▶ **Exercise requirements**
First find the line with "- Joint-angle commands" in the entries below, then set down exactly every line through the line with "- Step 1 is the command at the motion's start", that line included.

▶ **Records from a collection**
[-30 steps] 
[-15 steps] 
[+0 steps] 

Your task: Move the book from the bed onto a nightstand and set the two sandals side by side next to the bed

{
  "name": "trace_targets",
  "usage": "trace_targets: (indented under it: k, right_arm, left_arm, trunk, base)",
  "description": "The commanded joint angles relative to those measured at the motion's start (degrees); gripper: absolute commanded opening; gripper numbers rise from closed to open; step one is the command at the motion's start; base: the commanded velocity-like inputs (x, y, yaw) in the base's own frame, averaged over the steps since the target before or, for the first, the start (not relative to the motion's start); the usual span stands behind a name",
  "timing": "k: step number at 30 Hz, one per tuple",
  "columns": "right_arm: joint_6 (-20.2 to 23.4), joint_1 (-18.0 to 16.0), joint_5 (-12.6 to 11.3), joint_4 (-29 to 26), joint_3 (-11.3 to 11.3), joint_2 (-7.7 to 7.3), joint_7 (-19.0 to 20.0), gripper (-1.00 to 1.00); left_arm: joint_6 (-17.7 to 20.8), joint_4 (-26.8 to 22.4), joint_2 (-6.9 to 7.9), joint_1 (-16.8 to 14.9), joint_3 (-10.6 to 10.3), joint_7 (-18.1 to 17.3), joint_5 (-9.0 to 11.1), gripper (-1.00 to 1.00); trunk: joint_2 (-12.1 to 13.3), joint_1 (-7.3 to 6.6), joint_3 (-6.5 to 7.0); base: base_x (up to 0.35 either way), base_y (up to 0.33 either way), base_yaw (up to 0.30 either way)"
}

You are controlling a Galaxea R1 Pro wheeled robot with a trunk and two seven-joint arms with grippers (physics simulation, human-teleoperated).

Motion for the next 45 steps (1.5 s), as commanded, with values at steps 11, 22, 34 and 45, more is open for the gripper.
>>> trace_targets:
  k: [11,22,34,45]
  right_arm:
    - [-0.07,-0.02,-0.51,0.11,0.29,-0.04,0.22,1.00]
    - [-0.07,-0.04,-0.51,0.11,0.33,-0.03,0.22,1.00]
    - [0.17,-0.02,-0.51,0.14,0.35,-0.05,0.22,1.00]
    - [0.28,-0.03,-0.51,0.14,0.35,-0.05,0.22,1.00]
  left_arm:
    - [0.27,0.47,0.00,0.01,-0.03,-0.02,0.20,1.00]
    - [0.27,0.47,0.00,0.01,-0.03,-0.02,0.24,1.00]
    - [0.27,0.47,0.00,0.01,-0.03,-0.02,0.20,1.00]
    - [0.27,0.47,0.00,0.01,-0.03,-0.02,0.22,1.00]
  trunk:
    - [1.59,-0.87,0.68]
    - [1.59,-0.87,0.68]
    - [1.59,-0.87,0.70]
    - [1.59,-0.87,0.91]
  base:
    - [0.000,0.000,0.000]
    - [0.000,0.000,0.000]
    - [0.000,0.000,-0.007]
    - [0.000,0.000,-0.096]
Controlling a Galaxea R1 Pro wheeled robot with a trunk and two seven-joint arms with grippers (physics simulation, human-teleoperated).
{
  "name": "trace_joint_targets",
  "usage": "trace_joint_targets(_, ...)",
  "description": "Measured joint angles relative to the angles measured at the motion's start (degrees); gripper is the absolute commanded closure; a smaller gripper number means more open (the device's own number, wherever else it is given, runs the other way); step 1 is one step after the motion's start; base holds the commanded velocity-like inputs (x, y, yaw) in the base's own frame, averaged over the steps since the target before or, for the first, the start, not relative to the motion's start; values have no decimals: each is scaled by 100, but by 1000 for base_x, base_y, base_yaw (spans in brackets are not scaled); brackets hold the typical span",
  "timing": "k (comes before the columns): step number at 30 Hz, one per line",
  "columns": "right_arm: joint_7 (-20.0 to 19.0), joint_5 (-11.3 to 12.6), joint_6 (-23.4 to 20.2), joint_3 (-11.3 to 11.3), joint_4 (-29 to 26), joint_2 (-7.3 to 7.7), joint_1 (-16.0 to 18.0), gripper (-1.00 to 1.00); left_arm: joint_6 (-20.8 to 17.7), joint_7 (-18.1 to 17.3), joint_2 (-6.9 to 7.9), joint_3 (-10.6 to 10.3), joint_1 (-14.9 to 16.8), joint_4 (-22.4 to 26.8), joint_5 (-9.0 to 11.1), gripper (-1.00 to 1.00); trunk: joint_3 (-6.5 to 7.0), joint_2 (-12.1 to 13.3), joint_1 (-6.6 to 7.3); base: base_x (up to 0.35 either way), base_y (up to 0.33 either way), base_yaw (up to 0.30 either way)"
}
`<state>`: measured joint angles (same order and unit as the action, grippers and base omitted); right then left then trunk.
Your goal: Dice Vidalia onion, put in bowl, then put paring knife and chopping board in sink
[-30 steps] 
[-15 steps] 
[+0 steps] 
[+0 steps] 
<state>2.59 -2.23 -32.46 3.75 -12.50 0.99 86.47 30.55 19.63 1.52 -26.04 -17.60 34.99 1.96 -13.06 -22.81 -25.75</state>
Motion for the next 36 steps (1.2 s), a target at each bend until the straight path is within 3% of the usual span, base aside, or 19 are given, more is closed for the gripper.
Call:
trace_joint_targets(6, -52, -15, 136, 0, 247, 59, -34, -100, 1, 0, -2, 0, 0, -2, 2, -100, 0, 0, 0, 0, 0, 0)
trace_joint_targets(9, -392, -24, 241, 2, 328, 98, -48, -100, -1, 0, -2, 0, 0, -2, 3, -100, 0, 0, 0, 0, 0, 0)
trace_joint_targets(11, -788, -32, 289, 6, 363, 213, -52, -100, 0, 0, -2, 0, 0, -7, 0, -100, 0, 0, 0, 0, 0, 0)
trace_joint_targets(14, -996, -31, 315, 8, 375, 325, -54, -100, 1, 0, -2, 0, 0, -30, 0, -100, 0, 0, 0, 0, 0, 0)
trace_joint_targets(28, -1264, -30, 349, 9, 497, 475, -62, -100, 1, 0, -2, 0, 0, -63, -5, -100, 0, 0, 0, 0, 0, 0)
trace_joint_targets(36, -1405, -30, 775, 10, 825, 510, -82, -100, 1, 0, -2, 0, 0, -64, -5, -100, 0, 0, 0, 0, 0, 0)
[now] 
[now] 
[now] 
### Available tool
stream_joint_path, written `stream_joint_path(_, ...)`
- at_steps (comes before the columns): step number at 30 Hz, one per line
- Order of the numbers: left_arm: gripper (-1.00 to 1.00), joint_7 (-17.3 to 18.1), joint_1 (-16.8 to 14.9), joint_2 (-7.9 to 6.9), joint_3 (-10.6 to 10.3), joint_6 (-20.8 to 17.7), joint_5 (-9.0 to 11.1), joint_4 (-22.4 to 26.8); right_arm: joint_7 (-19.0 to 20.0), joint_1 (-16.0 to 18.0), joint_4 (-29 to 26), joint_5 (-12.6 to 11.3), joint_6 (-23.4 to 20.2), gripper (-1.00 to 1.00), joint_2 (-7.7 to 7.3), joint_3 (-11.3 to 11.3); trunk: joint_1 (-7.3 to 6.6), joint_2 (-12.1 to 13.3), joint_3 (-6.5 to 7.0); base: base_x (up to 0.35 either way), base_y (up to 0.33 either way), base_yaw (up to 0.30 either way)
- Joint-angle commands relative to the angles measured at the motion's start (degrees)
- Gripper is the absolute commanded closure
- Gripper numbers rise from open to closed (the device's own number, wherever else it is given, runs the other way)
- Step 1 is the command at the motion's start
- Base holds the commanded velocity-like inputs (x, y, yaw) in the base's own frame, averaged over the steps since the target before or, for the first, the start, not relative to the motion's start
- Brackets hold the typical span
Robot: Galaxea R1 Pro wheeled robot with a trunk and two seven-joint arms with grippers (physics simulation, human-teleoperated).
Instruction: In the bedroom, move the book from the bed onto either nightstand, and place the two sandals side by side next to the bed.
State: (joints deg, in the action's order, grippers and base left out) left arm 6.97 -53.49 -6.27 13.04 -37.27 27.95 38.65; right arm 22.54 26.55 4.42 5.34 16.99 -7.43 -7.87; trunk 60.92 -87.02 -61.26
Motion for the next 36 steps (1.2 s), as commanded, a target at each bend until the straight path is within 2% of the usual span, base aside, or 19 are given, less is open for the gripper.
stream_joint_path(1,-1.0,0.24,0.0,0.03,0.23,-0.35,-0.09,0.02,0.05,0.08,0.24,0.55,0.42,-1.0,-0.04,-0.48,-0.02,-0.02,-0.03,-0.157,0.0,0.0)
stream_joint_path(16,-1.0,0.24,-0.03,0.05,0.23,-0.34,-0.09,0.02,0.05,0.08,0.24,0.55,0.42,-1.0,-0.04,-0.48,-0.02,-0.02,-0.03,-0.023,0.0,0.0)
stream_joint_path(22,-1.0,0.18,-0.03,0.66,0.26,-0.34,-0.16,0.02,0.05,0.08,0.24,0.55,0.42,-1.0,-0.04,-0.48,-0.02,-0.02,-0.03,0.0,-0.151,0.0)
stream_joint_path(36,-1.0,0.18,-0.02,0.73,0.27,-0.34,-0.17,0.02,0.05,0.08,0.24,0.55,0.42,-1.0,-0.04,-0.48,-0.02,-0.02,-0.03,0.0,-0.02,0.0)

▶ **Reply**
- Joint-angle commands relative to the angles measured at the motion's start (degrees)
- Gripper is the absolute commanded closure
- Gripper numbers rise from open to closed (the device's own number, wherever else it is given, runs the other way)
- Step 1 is the command at the motion's start

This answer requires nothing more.